Intensity-modulated radiotherapy (IMRT) is a widely used cancer treatment. Planning this type of treatment involves two complex computational problems related to the choice of beam angles to irradiate the patient and the intensity that each beam must have so that cancer cells are killed, and at the same time avoid reaching regions with healthy tissue. Metaheuristics have been widely used to address complex problems. Hybridization of metaheuristics often results in methods that are even more effective than metaheuristics used alone. In the context of hybridization, there are also matheuristics, which are unions of metaheuristics with mathematical programming. In this context, the research reported in this work has been added. An algorithm is proposed that hybridizes the GRASP (Greedy Random Adaptive Search Procedure) and VNS (Variable Neighborhood Search) meta-heuristics with mathematical programming models to address the two problems mentioned above. A third approach based on automaton learning, called GRASP-VNS-IA, was also explored to determine the execution order of VNS neighborhoods.

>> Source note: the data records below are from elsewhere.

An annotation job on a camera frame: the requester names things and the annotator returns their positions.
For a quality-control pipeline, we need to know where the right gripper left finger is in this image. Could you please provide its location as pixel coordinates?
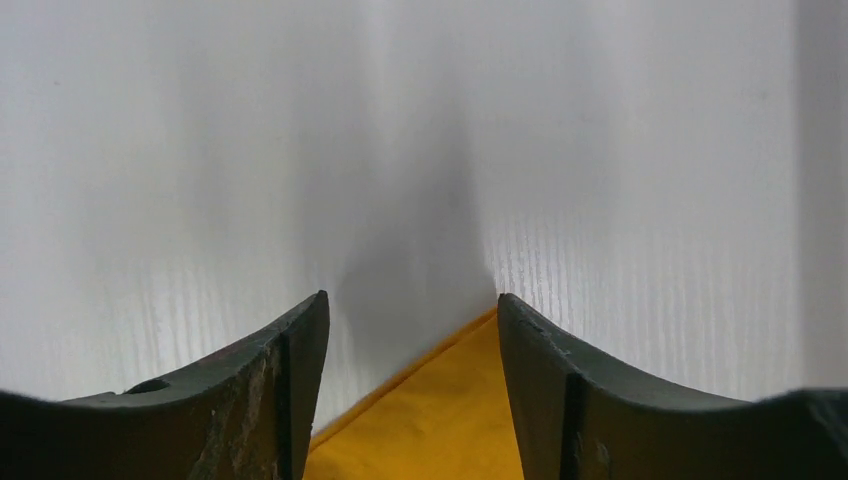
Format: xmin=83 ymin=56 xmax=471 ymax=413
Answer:
xmin=1 ymin=291 xmax=330 ymax=479

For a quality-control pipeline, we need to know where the orange t-shirt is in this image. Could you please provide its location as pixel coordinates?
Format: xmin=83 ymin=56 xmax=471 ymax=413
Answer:
xmin=304 ymin=310 xmax=523 ymax=480

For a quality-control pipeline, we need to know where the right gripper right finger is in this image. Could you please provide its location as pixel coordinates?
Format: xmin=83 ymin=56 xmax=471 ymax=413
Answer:
xmin=497 ymin=294 xmax=847 ymax=479

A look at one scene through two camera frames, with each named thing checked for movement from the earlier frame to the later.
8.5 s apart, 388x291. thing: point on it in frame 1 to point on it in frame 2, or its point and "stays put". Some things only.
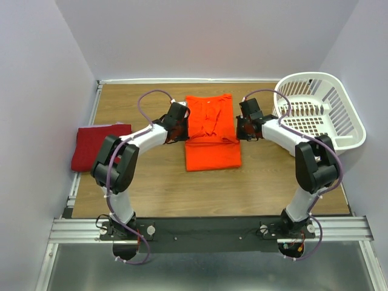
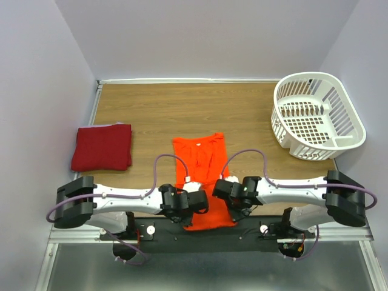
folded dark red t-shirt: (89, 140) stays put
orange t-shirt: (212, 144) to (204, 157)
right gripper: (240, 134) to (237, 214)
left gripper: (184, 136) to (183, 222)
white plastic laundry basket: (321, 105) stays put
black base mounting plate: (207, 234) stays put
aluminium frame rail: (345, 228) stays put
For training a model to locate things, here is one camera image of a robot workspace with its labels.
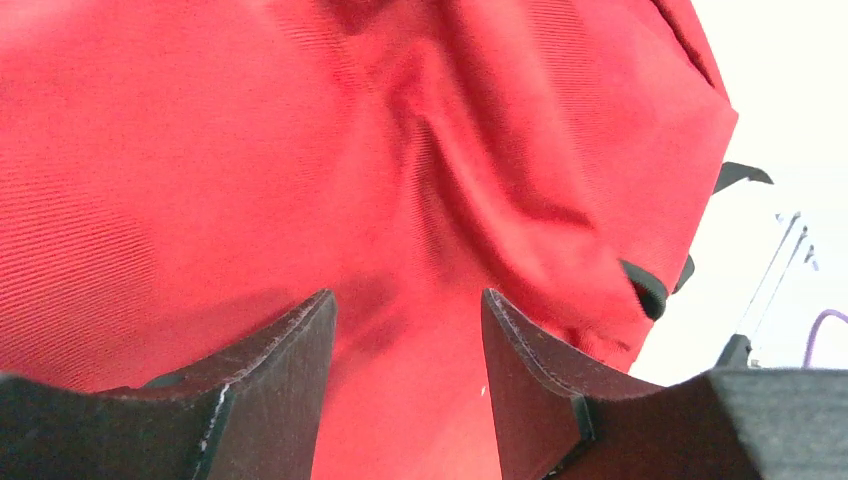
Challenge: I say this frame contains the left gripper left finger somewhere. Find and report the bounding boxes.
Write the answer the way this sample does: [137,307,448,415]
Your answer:
[1,290,337,479]

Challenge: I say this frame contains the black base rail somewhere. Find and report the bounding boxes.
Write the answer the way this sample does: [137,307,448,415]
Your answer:
[715,333,752,369]

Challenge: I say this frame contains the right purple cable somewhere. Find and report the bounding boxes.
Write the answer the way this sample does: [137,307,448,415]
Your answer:
[802,309,848,369]

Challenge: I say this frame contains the red backpack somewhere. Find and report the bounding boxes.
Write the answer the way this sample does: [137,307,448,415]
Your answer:
[1,1,738,479]

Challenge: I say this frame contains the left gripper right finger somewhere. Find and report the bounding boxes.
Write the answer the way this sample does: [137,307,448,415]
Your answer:
[482,289,847,479]

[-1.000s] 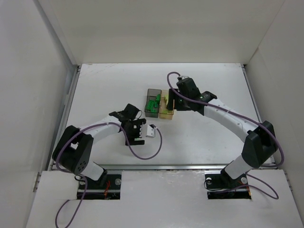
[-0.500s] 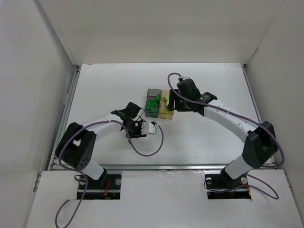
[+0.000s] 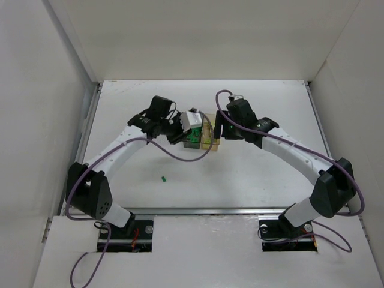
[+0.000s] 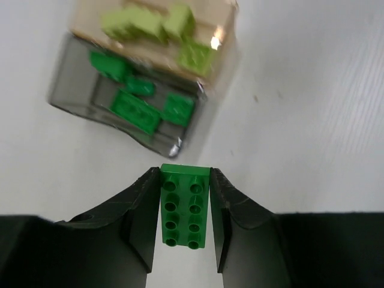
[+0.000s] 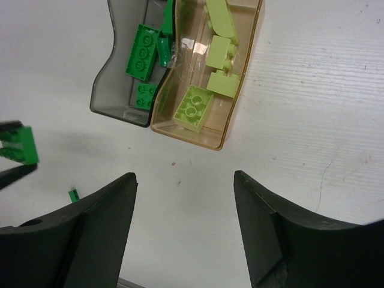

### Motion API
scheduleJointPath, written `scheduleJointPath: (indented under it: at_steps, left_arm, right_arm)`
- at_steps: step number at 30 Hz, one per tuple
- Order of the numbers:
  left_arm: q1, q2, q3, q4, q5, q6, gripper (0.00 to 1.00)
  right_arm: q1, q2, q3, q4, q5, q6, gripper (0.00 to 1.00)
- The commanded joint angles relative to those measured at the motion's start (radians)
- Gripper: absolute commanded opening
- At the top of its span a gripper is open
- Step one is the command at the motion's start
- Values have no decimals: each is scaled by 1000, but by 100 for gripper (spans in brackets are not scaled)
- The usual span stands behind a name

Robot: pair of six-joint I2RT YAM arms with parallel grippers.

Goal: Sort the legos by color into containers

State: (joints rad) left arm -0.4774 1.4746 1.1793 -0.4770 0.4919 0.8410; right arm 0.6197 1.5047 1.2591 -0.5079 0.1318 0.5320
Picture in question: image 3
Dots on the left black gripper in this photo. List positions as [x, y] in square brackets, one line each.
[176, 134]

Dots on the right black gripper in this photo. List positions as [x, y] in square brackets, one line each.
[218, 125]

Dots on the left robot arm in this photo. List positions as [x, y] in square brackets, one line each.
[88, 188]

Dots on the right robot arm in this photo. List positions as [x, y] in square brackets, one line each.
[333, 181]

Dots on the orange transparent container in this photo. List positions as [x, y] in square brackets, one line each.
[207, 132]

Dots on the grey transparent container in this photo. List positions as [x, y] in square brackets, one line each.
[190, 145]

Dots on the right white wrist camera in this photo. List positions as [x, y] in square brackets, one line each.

Of the four models used, two were proposed in this study. The solutions produced by the algorithm are evaluated using an indicator that combines four indicators, three of which are proposed in this study. GRASP-VNS was compared with GRASP and GRASP-VNS-IA. The algorithms were tested on a set of ten liver cancer instances that are known to be challenging. The results produced by the algorithms were evaluated using quality indicators and histograms. Statistical tests were used to support the conclusions regarding the behavior of the algorithms.